Continued matching on string for :
, 0-9
, and optional comma ,
. The comma as optional is a trick way in valid JSON that there is no comma at the end. Captured as $2
.
Detailed explanation on Regex101
Break the Solution
There is multiple cases that would break this and require updates. Numbers higher than 9, new characters other than dash, or the JSON is properly formatted vs minified introducing various whitespace and line breaks are some examples. But! We will adjust when that happens vs pre-optimizing a problem that isn't there so we can finish this and move on with our lives. Whitespace/breaks in particular can be very troublesome but in a case like that we could take our input string (assuming it's valid) and minify it ourselves. Work smarter, not harder.
Update: In Next they have a nifty JSON output they use for tags and their counts. Ended up changing over to changing the function that creates it to generate a CSV with the expected format that I can import to G-sheets.
function createTagCount(allBlogs) {
const tagCount: Record<string, number> = {}
let tagKeys = '' // String to concat into
allBlogs.forEach((file) => {
if (file.tags && (!isProduction || file.draft !== true)) {
file.tags.forEach((tag) => {
const formattedTag = GithubSlugger.slug(tag)

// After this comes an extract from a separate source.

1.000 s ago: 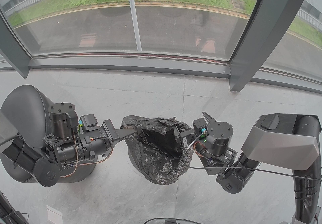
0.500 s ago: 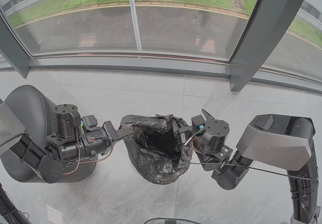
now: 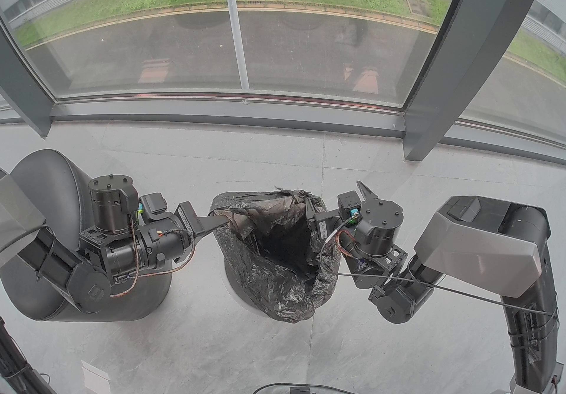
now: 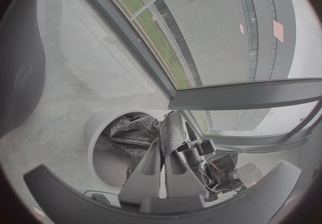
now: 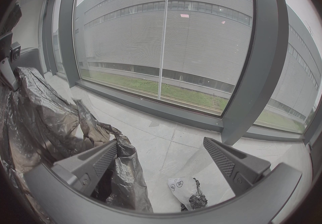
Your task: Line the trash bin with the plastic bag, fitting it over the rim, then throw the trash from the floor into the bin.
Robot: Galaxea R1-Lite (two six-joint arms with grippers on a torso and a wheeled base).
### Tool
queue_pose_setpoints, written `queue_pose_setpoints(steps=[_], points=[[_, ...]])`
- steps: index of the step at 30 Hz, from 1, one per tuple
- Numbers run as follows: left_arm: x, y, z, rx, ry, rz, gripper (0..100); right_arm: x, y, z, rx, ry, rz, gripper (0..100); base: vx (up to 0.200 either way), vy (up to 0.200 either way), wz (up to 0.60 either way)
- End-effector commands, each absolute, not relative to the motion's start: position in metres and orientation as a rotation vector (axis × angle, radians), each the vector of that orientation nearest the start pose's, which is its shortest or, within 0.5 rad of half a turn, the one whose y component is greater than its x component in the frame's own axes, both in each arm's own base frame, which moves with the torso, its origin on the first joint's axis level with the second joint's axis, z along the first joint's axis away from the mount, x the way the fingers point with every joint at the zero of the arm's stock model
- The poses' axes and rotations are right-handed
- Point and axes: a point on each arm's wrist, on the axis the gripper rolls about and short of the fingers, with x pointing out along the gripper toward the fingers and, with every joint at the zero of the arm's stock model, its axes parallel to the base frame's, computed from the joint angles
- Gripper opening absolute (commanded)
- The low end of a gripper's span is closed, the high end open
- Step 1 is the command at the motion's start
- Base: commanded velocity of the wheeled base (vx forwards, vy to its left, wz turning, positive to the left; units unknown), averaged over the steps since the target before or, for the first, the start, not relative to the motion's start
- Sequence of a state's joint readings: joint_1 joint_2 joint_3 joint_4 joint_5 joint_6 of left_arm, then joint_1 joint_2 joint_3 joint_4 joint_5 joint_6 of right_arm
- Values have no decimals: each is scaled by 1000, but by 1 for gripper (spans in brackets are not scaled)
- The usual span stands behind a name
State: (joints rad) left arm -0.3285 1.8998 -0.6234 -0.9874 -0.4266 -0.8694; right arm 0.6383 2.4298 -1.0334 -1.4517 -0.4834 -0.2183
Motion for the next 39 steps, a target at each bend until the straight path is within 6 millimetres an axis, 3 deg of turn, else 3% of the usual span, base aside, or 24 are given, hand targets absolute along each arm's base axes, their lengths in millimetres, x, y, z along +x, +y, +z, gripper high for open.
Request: queue_pose_setpoints(steps=[1,21,39], points=[[302,-107,105,-827,603,-555,0,356,250,39,-192,-65,146,100,0,0,0],[310,-103,72,-763,666,-509,0,361,254,36,-190,-76,147,100,0,0,0],[319,-85,48,-672,681,-454,0,364,255,31,-192,-73,146,100,0,0,0]])
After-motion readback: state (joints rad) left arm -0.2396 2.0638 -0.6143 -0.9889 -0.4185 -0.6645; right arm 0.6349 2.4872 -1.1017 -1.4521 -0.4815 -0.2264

if (formattedTag in tagCount) {
tagCount[formattedTag] += 1
tagKeys += `${formattedTag},` // Add each tag
} else {
tagCount[formattedTag] = 1
}
})
}
})
writeFileSync('./app/tag-data.csv', tagKeys.slice(0, -1)) // Write the file and kill last comma
writeFileSync('./app/tag-data.json', JSON.stringify(tagCount))
}
Please don't be upset too much that I am mixing vanilla JS and TS. I ended up just logging this to CLI and copy/paste out.